REQUIRED ACTION: All lines of the data shown below should be output exactly as they stand.
- - - - -
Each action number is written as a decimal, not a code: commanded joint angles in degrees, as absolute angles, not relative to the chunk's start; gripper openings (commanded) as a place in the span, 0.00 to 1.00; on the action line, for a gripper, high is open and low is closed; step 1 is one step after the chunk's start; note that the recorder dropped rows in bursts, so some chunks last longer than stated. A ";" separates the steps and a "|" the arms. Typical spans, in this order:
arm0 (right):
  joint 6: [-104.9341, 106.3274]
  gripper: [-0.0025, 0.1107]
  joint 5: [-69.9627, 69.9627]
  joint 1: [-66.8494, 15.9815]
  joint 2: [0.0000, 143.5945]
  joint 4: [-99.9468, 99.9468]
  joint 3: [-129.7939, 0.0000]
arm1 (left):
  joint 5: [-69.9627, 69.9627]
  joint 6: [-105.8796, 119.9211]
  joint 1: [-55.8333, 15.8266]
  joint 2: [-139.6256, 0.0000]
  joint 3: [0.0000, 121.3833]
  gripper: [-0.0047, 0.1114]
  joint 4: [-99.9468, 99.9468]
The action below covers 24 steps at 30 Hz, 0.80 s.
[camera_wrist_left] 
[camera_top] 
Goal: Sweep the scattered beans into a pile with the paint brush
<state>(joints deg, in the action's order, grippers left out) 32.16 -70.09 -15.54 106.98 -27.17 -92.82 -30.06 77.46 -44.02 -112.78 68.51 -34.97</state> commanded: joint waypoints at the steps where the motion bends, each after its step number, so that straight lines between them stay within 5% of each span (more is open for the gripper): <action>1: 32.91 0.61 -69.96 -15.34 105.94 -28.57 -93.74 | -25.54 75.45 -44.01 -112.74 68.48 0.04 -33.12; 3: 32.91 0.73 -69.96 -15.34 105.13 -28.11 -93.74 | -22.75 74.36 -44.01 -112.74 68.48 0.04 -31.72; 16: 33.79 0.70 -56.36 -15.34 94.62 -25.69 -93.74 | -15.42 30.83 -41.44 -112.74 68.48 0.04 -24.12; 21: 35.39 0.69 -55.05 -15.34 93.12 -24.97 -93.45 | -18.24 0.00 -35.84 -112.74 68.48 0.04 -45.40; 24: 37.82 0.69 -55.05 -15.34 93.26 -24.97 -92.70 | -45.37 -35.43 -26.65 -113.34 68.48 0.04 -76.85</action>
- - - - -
ANSWER SECTION:
Each action number is written as a decimal, not a code: commanded joint angles in degrees, as absolute angles, not relative to the chunk's start; gripper openings (commanded) as a place in the span, 0.00 to 1.00; on the action line, for a gripper, high is open and low is closed; step 1 is one step after the chunk's start; note that the recorder dropped rows in bursts, so some chunks last longer than stated. A ";" separates the steps and a "|" the arms. Typical spans, in this order:
arm0 (right):
  joint 6: [-104.9341, 106.3274]
  gripper: [-0.0025, 0.1107]
  joint 5: [-69.9627, 69.9627]
  joint 1: [-66.8494, 15.9815]
  joint 2: [0.0000, 143.5945]
  joint 4: [-99.9468, 99.9468]
  joint 3: [-129.7939, 0.0000]
arm1 (left):
  joint 5: [-69.9627, 69.9627]
  joint 6: [-105.8796, 119.9211]
  joint 1: [-55.8333, 15.8266]
  joint 2: [-139.6256, 0.0000]
  joint 3: [0.0000, 121.3833]
  gripper: [-0.0047, 0.1114]
  joint 4: [-99.9468, 99.9468]
The action below covers 24 steps at 30 Hz, 0.80 s.
[camera_wrist_left] 
[camera_top] 
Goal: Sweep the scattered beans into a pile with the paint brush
<state>(joints deg, in the action's order, grippers left out) 32.16 -70.09 -15.54 106.98 -27.17 -92.82 -30.06 77.46 -44.02 -112.78 68.51 -34.97</state> commanded: joint waypoints at the steps where the motion bends, each after its step number, so that straight lines between them stay within 5% of each span (more is open for the gripper): <action>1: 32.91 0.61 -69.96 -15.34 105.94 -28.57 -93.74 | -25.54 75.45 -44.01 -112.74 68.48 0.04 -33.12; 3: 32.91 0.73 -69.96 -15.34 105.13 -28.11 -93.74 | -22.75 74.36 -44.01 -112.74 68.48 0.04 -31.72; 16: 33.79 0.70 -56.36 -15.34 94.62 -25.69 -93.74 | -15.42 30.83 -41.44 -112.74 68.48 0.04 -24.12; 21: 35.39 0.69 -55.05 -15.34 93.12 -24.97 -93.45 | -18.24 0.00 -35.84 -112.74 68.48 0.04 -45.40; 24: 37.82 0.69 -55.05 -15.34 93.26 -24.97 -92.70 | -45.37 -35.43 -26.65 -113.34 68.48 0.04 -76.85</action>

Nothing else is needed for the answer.